Thanks All for your advice. Here's where things stand right now:

- I downloaded Avira and ran a scan, but the program didn't see the trojans; so, I tried to uninstalling Avira using both CP and CCleaner, but got a message from both that the file was invalid or something along that line (I didn't write it down). Then, I decided to directly delete the program, hoping to get results. Uh-Oh! Now I'm unable to find Avira anywhere except for the icon on my desktop showing the AntiVirus Guard to be activated. A number of common adware pop-up warnings have appeared so far, which means Avira is still there - somewhere. I need advice on uninstalling this program.

- Other issues: 1) AVG Resident Shield is being blocked and shows a Not Active status, even after I have uninstalled and reinstalled the program. 2) Windows Security is warning that No antivirus protection is on, so it doesn't see either AVG, or Avira; 3) When I reboot the system and the start-up sequence gets to the point where "Windows Is Starting," it takes anywhere from 5 to 10-minutes before windows actually starts.
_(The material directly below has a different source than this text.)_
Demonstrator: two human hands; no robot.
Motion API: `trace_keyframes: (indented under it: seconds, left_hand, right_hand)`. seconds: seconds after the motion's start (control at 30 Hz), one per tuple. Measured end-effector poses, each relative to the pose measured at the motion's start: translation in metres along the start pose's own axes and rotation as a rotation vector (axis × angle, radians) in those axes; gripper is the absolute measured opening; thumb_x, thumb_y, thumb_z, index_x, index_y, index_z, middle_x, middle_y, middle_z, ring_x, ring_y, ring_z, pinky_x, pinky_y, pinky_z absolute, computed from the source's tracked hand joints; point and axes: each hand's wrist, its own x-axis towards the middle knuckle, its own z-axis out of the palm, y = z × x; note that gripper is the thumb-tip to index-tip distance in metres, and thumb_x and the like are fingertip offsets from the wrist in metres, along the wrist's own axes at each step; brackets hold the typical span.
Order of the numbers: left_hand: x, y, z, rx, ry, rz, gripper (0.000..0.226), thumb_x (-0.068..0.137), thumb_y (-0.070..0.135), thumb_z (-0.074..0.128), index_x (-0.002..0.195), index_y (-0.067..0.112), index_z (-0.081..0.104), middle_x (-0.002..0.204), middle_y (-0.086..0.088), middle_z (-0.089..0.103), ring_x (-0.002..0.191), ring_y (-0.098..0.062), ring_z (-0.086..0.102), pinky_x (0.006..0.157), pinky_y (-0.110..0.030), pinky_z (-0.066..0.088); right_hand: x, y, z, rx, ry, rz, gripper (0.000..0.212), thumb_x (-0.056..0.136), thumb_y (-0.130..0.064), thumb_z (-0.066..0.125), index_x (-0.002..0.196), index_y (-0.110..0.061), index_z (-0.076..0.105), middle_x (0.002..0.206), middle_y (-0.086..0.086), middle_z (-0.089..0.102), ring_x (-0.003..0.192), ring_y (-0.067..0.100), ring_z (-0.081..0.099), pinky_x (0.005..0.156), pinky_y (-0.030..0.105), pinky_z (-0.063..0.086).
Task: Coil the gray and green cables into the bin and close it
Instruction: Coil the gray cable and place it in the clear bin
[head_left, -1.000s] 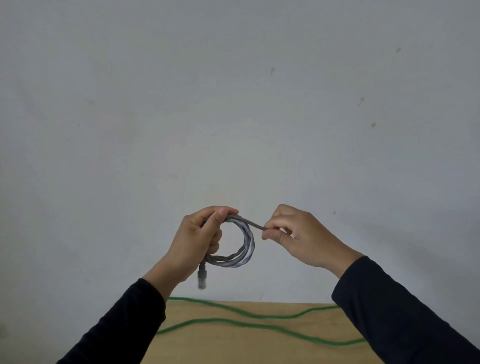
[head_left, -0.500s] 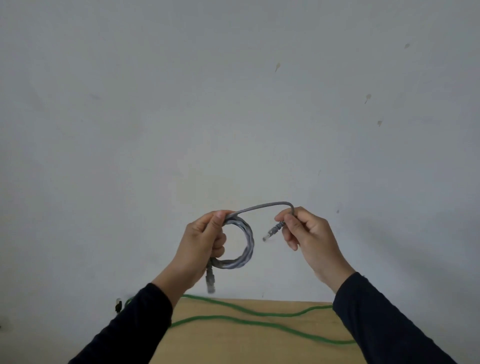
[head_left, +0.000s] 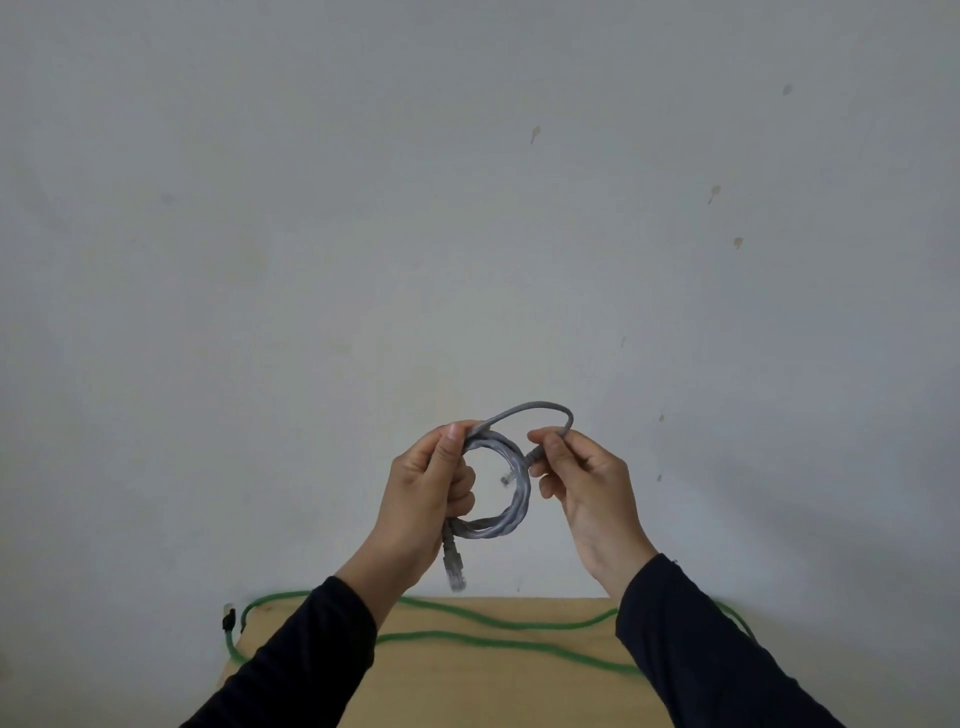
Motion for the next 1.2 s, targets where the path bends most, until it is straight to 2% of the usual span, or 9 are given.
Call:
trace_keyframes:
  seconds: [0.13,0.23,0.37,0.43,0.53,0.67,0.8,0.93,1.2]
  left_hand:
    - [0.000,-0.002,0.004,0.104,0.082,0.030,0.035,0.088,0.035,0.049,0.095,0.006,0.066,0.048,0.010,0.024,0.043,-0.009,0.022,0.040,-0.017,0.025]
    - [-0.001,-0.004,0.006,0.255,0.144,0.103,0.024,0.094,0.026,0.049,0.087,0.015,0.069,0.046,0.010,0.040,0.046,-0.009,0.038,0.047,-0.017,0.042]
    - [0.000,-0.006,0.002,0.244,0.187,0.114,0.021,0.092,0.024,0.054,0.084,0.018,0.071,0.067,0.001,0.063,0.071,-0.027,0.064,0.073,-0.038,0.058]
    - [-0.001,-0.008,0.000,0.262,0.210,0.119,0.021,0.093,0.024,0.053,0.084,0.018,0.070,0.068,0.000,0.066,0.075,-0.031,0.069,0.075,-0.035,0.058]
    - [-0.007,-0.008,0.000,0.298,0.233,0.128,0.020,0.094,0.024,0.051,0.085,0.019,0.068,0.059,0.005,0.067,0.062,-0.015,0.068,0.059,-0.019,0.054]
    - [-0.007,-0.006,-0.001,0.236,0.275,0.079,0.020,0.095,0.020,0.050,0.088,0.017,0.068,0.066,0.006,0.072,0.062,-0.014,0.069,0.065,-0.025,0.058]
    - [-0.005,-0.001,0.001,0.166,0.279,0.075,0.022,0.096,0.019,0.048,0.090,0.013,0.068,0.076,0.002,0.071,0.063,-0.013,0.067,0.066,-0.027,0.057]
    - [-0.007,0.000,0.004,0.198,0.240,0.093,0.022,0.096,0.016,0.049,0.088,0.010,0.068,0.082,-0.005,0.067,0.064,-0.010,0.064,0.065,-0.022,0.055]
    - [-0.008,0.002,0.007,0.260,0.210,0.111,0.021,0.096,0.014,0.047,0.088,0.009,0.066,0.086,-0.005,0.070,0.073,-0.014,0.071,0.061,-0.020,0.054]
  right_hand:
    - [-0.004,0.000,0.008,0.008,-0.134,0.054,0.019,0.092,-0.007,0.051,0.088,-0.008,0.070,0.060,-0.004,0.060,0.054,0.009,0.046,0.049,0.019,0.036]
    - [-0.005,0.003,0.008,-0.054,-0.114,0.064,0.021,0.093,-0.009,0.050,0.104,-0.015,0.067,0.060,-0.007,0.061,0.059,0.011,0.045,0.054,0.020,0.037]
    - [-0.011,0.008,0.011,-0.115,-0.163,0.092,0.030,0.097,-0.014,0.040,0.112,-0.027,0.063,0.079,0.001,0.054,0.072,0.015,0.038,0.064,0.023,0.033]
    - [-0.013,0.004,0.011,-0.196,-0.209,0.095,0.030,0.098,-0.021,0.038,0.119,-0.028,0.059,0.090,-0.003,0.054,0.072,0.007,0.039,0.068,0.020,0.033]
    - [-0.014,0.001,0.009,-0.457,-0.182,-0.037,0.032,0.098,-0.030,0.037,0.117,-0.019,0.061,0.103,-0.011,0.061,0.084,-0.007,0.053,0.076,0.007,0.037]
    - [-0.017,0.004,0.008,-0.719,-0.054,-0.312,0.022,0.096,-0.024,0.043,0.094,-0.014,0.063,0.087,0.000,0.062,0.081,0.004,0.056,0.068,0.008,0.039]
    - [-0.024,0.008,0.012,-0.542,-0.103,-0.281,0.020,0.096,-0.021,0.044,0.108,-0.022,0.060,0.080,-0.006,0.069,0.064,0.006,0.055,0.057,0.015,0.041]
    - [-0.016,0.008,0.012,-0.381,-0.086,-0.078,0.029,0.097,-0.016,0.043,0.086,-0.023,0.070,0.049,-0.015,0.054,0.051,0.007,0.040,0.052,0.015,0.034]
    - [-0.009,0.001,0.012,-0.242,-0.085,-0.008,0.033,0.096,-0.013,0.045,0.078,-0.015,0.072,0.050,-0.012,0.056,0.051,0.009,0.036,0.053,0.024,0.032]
I've followed the MG "Malware Removal" protocol and am prepared to submit whatever information MG experts require to get this trojan issue resolved. Please advise. Thank you.

 

Update: AVG identified the subject files as Trojans, and blocked them. The Trojans eventually got into AVG somehow and disabled the Resident Shield. I re-installed AVG a couple of times but the same thing would happen again. Every time I tried to delete any of the 10-folders that accumulated on my desktop, access would be denied. After a few days of fooling around with this stuff, I decided to attack it by renaming each of the 10 folders from “Virus Removal Tool” to some random set of keystrokes. I thought doing this would prevent the hacker’s programs from finding their own files and would allow me to delete them without incident. It worked and I was able to rid my desktop of all 10 folders; however, I soon found out that I wasn’t quite done yet! They had also installed themselves into startup and became imbedded in SP3, corrupting it, of course. I used CCleaner to clean up startup and went to the Microsoft website and downloaded/reinstalled SP3. It cleaned up the corruption in the previous SP3 pack and things went back to normal. All the Trojan’s activities have now stopped and AVG is back as well. If anyone reading this post runs into the same type of problems, you may want to try renaming the files and then deleting them.

 

This issue has finally been resolved. I unwittingly went off on a tangent a couple of days ago when AVG blocked Pakes.CFZ, identifying it as a Trojan. I found out today that this was actually a "false positive" that AVG has now corrected. Thanks everyone for your help.